> **Task requirements**: Below are entries; output exactly the lines from the one with "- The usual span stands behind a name" to the one with "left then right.", both included, and nothing else.

> **Recorded information**:
····················

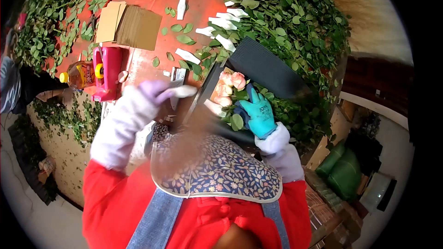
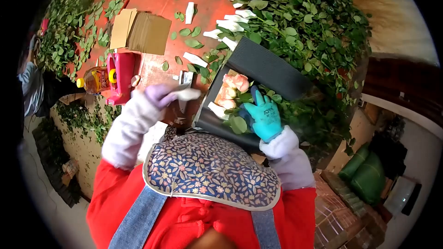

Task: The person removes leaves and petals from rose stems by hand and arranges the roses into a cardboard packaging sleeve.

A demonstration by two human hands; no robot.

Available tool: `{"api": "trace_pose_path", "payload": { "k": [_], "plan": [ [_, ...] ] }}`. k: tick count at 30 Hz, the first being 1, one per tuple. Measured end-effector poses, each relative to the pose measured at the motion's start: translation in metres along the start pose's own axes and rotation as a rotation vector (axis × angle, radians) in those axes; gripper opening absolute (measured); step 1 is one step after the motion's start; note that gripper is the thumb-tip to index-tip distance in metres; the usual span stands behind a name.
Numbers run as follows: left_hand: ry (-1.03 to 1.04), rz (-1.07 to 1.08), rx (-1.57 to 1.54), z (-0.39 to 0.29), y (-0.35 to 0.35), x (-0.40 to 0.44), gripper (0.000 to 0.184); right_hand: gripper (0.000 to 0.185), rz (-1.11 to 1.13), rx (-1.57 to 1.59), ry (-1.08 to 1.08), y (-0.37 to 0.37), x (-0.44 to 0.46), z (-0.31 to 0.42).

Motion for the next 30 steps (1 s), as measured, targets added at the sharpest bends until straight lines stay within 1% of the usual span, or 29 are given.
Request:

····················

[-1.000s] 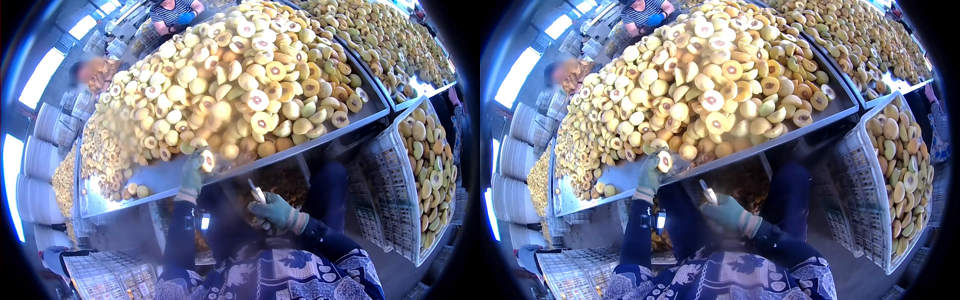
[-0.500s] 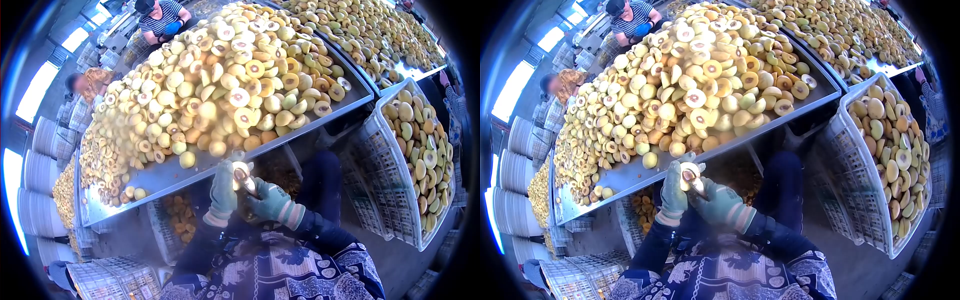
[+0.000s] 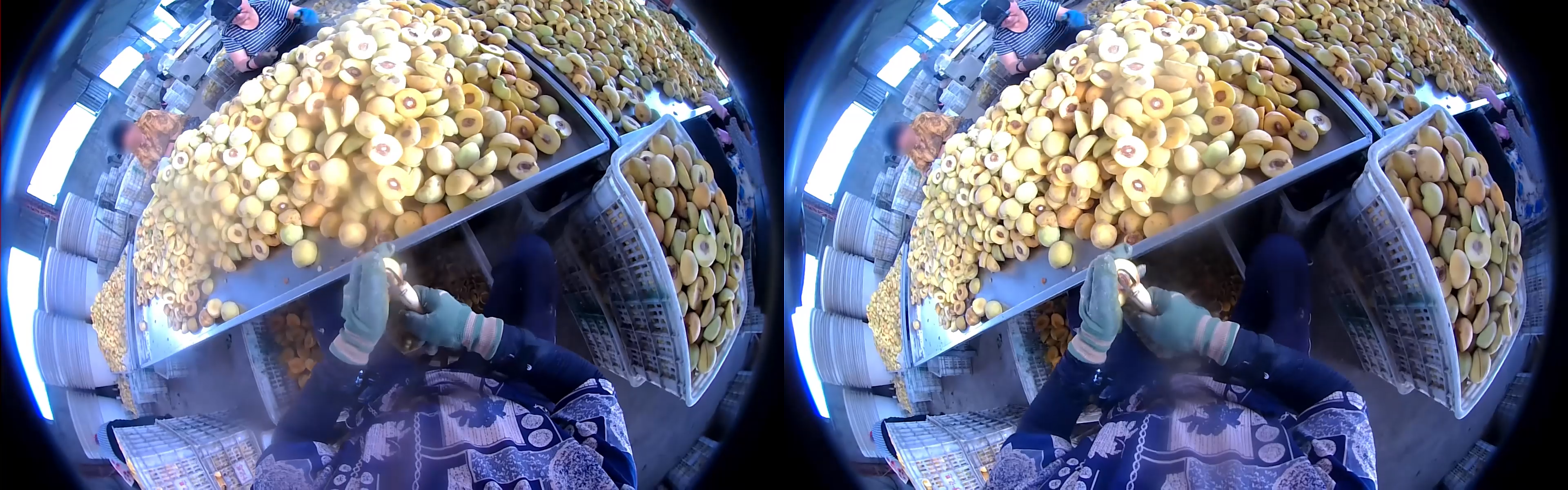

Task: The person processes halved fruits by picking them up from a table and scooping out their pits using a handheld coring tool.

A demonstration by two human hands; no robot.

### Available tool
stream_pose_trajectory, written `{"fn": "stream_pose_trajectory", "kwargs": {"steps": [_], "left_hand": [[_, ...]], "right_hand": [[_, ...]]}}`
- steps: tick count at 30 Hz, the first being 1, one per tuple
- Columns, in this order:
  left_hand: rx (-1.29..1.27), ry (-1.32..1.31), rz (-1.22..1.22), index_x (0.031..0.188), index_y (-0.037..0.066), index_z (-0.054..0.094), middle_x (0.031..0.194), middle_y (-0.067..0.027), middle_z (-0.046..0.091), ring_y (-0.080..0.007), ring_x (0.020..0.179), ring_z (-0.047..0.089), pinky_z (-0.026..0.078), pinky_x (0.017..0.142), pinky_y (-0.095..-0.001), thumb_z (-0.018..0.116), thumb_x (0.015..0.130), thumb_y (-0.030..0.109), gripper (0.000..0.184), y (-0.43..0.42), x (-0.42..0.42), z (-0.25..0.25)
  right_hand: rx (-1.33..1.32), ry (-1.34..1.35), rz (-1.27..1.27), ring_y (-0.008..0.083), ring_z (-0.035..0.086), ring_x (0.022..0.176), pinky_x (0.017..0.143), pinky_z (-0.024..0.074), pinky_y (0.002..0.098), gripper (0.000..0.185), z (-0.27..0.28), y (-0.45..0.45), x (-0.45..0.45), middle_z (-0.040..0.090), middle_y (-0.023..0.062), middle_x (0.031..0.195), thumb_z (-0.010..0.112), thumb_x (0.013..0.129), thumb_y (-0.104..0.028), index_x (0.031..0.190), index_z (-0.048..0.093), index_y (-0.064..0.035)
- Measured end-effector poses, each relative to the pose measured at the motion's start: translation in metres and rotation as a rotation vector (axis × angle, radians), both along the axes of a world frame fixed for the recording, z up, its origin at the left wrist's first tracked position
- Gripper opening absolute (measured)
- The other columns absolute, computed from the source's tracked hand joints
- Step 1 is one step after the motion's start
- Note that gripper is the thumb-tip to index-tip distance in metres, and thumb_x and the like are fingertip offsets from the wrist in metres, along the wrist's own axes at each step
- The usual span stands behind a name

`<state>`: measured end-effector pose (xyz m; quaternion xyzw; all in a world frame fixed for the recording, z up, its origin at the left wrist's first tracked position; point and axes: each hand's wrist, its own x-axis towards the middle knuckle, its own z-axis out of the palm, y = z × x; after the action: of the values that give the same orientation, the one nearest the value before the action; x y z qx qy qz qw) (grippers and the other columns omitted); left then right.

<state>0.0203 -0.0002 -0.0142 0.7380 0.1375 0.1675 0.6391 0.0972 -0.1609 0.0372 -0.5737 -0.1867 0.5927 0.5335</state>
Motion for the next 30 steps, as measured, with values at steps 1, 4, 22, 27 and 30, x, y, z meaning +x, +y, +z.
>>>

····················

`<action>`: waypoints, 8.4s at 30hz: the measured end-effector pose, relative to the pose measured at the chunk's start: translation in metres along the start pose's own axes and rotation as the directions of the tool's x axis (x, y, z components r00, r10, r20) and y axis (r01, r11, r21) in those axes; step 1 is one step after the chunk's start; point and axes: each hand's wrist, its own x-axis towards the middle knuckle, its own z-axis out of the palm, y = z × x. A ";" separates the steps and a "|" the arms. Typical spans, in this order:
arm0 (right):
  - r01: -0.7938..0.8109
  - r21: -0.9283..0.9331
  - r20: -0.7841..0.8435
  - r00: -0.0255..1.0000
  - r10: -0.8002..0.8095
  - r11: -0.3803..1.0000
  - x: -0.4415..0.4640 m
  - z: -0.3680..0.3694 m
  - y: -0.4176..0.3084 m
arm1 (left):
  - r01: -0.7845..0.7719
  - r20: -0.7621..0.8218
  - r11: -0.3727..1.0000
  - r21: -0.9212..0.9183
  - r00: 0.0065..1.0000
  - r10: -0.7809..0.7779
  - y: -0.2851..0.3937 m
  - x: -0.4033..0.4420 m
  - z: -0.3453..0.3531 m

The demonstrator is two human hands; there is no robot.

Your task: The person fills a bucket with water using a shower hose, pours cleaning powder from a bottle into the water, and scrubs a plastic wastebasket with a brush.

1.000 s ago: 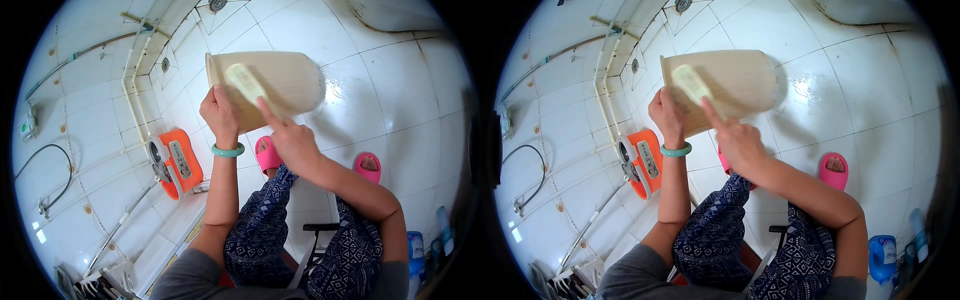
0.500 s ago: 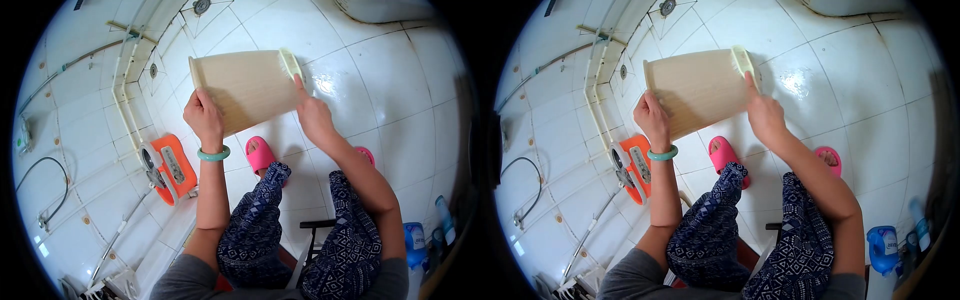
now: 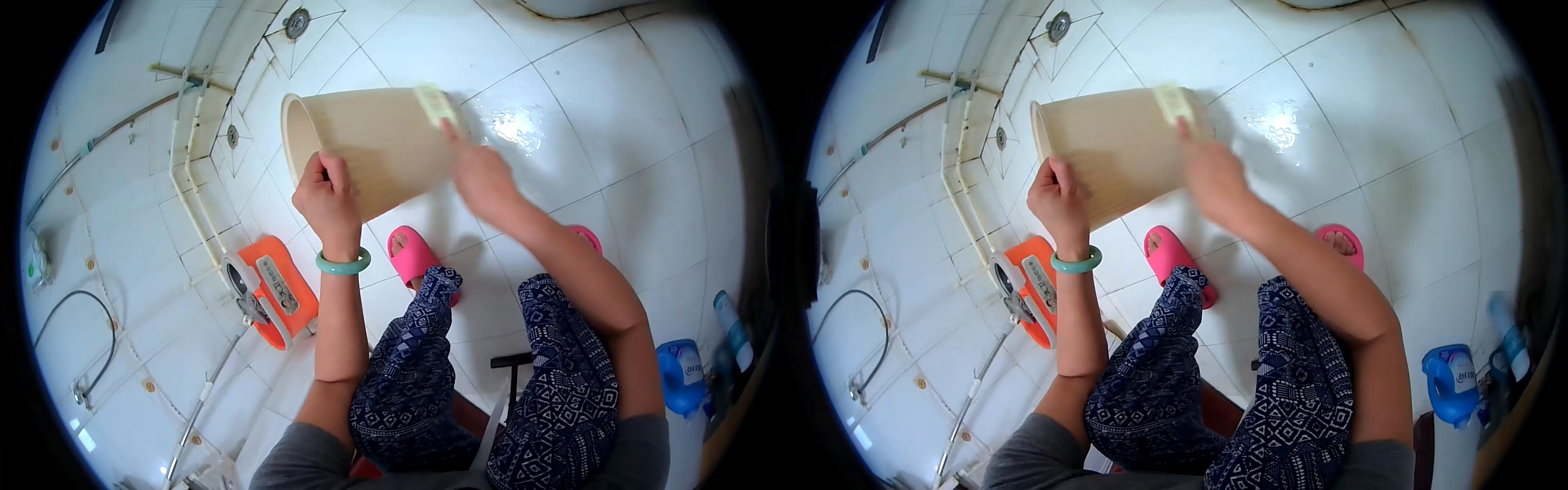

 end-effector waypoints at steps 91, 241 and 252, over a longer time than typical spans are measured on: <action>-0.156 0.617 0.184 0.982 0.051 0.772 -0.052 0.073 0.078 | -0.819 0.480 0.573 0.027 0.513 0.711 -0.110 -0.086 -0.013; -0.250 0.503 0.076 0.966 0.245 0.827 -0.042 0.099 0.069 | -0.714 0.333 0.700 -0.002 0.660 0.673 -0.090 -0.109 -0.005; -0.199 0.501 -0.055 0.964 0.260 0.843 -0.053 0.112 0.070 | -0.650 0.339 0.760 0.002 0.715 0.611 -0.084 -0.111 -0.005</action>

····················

> **The answer**:
- The usual span stands behind a name

`<state>`: measured end-effector pose (xyz m; quaternion xyzw; all in a world frame fixed for the recording, z up, its origin at the left wrist's first tracked position; point and axes: each hand's wrist, its own x-axis towards the middle knuckle, its own z-axis out of the palm, y = z × x; after the action: of the values that give the same orientation, the one nearest the value before the action; x y z qx qy qz qw) (grippers and the other columns omitted); left then right.

The required response has been given in full.